FY25 highlights include:
- Traffic grew 9% to a record 200m, despite Boeing delivery delays.
- Ave. fare down 7% & ancil. revenue up 1%.
- Cost per pax flat as the cost gap widens over competitor EU airlines.
- 181 B737 “Gamechangers” in 618 fleet at 30 Apr.
- Over 160 new routes for S.25.
- 7% of shares bought back & cancelled.
- Final div. of €0.227 per share payable in Sept. (subject to AGM approval).
FY25 BUSINESS REVIEW
Ryanair Group CEO Michael O’Leary, said:
Revenue & Costs:
“The key feature of last years result was the 7% decline in fares which drove strong traffic growth of 9% to just over 200m. Total revenue rose 4% to €13.95bn. Scheduled revenue increased 1% to €9.23bn as traffic (despite repeated Boeing delivery delays) grew 9%. The absence of a full Easter in Q1, consumer spending pressure (driven by higher-for-longer interest rates and inflation in H1) and a big drop off in OTA bookings prior to S.24 necessitated repeated price stimulation last year. Ancillary revenues were solid rising 10% to €4.72bn. Operating costs (flat on a per passenger basis) were in line with expectations, rising 9% to €12.39bn as fuel hedge savings offset higher staff and other costs due (in part) to repeated Boeing delivery delays.
Our FY26 fuel is almost 85% hedged at $76bbl and FY27 is 36% hedged at just under $66bbl which helps de-risk the Group from fuel price volatility.
Balance Sheet & Liquidity:
Ryanair’s balance sheet is one of the strongest in the industry with a BBB+ credit rating. At 31 Mar., gross cash was almost €4bn, boosted by delayed aircraft capex into FY26. Year end net cash was €1.3bn even after €1.6bn capex and €1.5bn of share buybacks.
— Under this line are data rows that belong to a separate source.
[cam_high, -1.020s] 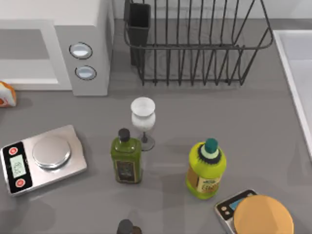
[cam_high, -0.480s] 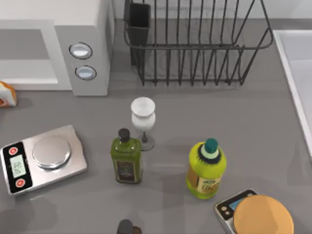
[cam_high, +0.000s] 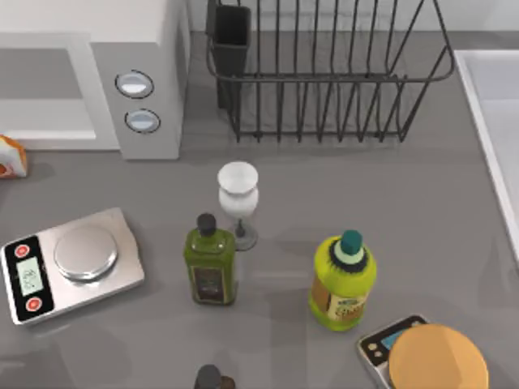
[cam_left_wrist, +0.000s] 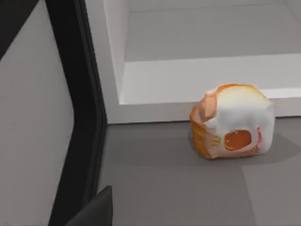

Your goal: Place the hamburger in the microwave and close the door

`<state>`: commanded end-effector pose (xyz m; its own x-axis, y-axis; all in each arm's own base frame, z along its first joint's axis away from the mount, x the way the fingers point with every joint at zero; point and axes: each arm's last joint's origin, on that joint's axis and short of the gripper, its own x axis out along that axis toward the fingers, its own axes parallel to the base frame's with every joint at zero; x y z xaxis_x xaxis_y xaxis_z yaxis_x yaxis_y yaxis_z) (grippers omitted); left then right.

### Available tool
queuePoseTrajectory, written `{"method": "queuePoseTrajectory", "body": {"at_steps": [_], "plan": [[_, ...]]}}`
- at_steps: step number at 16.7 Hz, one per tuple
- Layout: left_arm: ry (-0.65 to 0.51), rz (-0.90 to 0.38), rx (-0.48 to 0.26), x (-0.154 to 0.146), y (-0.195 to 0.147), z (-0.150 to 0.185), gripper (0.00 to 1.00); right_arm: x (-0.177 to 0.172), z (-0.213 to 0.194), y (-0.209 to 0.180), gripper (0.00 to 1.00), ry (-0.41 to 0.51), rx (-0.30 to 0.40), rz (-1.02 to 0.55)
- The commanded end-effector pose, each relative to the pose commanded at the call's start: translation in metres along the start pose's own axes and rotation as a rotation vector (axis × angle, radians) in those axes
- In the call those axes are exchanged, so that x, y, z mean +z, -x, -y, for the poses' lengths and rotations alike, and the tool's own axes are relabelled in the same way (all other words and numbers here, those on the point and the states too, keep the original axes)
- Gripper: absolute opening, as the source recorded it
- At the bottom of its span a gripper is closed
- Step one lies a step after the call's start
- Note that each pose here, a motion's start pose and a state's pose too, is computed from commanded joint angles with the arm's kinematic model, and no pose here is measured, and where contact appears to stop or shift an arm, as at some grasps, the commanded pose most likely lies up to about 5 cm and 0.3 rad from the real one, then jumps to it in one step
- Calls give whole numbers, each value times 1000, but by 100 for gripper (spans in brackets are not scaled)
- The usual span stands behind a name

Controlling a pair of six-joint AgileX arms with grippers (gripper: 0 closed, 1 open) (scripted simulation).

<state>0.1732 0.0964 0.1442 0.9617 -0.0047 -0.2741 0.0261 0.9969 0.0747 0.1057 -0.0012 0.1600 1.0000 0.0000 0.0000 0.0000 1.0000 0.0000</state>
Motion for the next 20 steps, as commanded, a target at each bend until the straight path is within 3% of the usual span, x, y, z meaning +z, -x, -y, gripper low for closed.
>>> {"method": "queuePoseTrajectory", "body": {"at_steps": [8, 20], "plan": [[48, -49, -29, 30, 22, 5, 100, 0, 0, 0, 100, 0, 0, 0], [60, -62, -15, 33, 30, 9, 100, 0, 0, 0, 100, 0, 0, 0]]}}
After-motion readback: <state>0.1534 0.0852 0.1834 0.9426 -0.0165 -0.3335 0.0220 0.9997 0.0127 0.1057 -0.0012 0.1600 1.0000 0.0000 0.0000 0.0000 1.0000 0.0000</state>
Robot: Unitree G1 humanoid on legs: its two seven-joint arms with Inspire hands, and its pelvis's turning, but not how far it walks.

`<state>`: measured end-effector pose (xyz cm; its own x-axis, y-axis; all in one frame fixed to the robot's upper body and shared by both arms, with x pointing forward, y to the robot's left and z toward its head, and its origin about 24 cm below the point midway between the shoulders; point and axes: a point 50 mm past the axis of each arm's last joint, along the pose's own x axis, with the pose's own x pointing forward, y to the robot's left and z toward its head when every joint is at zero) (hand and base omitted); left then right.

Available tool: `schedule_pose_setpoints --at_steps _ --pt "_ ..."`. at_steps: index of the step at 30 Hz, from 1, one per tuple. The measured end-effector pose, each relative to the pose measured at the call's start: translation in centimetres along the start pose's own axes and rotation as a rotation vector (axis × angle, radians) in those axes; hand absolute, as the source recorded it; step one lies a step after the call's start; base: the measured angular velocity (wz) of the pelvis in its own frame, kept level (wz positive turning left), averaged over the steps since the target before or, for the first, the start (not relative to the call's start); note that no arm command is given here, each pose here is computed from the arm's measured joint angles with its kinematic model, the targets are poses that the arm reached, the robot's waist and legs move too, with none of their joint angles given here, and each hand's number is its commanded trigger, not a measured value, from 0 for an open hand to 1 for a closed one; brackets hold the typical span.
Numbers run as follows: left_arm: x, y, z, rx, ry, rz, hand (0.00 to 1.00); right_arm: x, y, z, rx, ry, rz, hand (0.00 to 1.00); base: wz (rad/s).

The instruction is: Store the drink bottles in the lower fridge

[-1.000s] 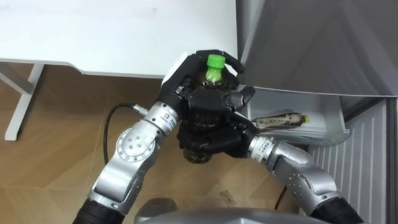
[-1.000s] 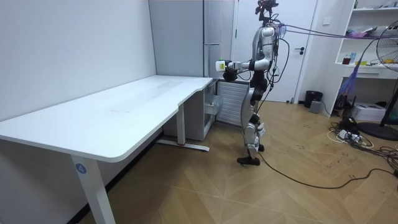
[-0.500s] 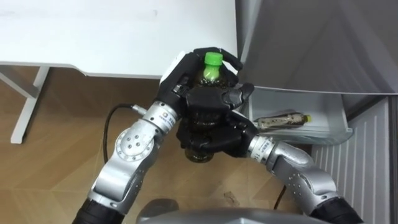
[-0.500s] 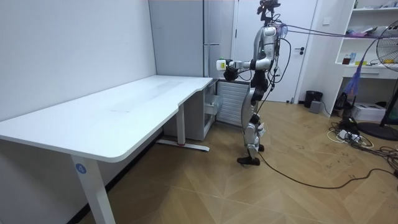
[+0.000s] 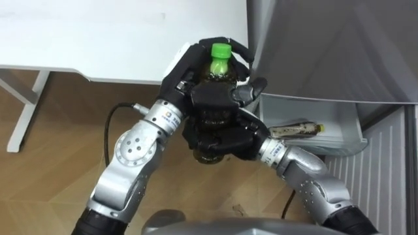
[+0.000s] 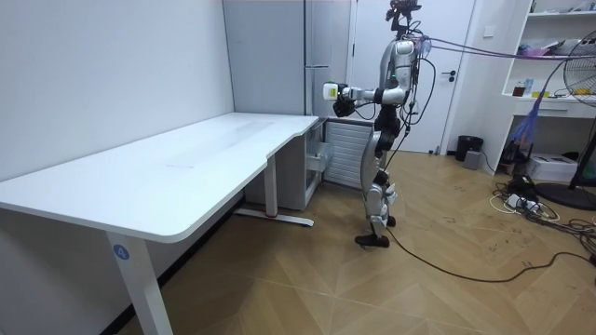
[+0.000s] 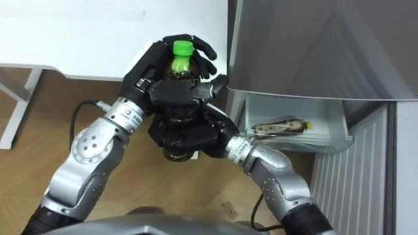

In Mar., the Group enhanced its financial flexibility by increasing its low-cost revolving credit facility to €1.1bn (was €0.75bn) and extending the term to Mar. 2030 (from 2028). Our owned B737 fleet (over 590 aircraft) is fully unencumbered, widening Ryanair’s cost advantage over all competitors. While Ryanair prepares to repay almost €2.1bn maturing bonds over the next 12-months from internal cash resources, our competitors remain exposed to expensive (long-term) finance, and rising aircraft lease costs.
Shareholder returns:
During FY25, Ryanair purchased and cancelled 7% of its issued share capital (over 77m shares) and has now retired almost 36% of its issued share capital since 2008. In line with our capital allocation policy, €0.40 cum. dividends per share were paid during FY25 and a final dividend of €0.227 per share is due in Sept. (subject to AGM approval). Over the next year, we intend to pay down maturing bond debt (incl. an €850m bond in Sept. 2025 & €1.2bn in May 2026) while still funding our aircraft and engine capex from internal resources. The Board remains committed to shareholder returns and has now approved a follow-on €750m share buyback, which will likely run over the next 6 to 12 months.
FLEET & GROWTH
Ryanair now has 181 B737-8200 “Gamechangers” in its 618 aircraft fleet (up 5 from year-end). This will restrict our FY26 growth to just 3% (206m passengers). We are working closely with Boeing to accelerate deliveries and are increasingly confident that the remaining 29 Gamechangers in our 210 orderbook will deliver well ahead of S.26, enabling us to catch up delayed traffic growth into FY27. Boeing expects the MAX-10 to be certified in late 2025 and so we continue to plan for the timely delivery of our first 15 MAX-10s in spring 2027 (with 300 due by Mar. 2034).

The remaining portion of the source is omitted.